Task objective:
Could you write out the lines below exactly, beginning with the first and finishing with the one that contains "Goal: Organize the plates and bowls"?

Dataset extract:
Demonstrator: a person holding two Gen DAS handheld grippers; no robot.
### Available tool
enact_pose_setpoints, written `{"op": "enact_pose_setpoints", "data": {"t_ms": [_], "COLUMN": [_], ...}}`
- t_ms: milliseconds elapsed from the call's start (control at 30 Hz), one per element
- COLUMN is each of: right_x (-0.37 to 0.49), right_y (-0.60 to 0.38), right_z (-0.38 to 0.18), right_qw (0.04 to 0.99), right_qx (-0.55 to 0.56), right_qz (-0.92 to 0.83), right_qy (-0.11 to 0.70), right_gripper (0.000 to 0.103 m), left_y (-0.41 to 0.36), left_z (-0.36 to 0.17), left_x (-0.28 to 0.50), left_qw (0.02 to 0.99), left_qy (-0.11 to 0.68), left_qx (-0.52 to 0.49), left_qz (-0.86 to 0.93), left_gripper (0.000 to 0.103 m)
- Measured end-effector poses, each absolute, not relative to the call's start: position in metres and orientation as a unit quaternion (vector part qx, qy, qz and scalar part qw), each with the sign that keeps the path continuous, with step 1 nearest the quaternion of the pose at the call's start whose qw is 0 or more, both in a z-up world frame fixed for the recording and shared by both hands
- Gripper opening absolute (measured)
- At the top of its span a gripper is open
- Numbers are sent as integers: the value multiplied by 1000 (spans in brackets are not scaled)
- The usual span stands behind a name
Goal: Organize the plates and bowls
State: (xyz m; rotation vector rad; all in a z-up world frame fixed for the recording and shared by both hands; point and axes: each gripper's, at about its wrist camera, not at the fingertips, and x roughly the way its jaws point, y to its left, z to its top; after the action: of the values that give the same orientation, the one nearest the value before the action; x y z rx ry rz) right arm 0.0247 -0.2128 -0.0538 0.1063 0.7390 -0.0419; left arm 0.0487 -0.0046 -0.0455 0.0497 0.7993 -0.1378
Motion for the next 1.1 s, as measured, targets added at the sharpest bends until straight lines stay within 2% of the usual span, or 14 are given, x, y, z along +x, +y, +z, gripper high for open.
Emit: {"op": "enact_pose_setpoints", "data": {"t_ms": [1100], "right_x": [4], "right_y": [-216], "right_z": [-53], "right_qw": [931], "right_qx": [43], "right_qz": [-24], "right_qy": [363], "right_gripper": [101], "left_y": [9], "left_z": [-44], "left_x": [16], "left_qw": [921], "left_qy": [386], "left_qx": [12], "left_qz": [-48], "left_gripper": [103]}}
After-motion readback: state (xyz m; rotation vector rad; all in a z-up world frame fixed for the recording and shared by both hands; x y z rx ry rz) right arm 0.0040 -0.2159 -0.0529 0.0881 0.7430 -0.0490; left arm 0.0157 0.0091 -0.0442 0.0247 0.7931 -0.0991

Solved exercise:
Demonstrator: a person holding two Gen DAS handheld grippers; no robot.
### Available tool
enact_pose_setpoints, written `{"op": "enact_pose_setpoints", "data": {"t_ms": [_], "COLUMN": [_], ...}}`
- t_ms: milliseconds elapsed from the call's start (control at 30 Hz), one per element
- COLUMN is each of: right_x (-0.37 to 0.49), right_y (-0.60 to 0.38), right_z (-0.38 to 0.18), right_qw (0.04 to 0.99), right_qx (-0.55 to 0.56), right_qz (-0.92 to 0.83), right_qy (-0.11 to 0.70), right_gripper (0.000 to 0.103 m), left_y (-0.41 to 0.36), left_z (-0.36 to 0.17), left_x (-0.28 to 0.50), left_qw (0.02 to 0.99), left_qy (-0.11 to 0.68), left_qx (-0.52 to 0.49), left_qz (-0.86 to 0.93), left_gripper (0.000 to 0.103 m)
- Measured end-effector poses, each absolute, not relative to the call's start: position in metres and orientation as a unit quaternion (vector part qx, qy, qz and scalar part qw), each with the sign that keeps the path continuous, with step 1 nearest the quaternion of the pose at the call's start whose qw is 0 or more, both in a z-up world frame fixed for the recording and shared by both hands
- Gripper opening absolute (measured)
- At the top of its span a gripper is open
- Numbers are sent as integers: the value multiplied by 1000 (spans in brackets are not scaled)
- The usual span stands behind a name
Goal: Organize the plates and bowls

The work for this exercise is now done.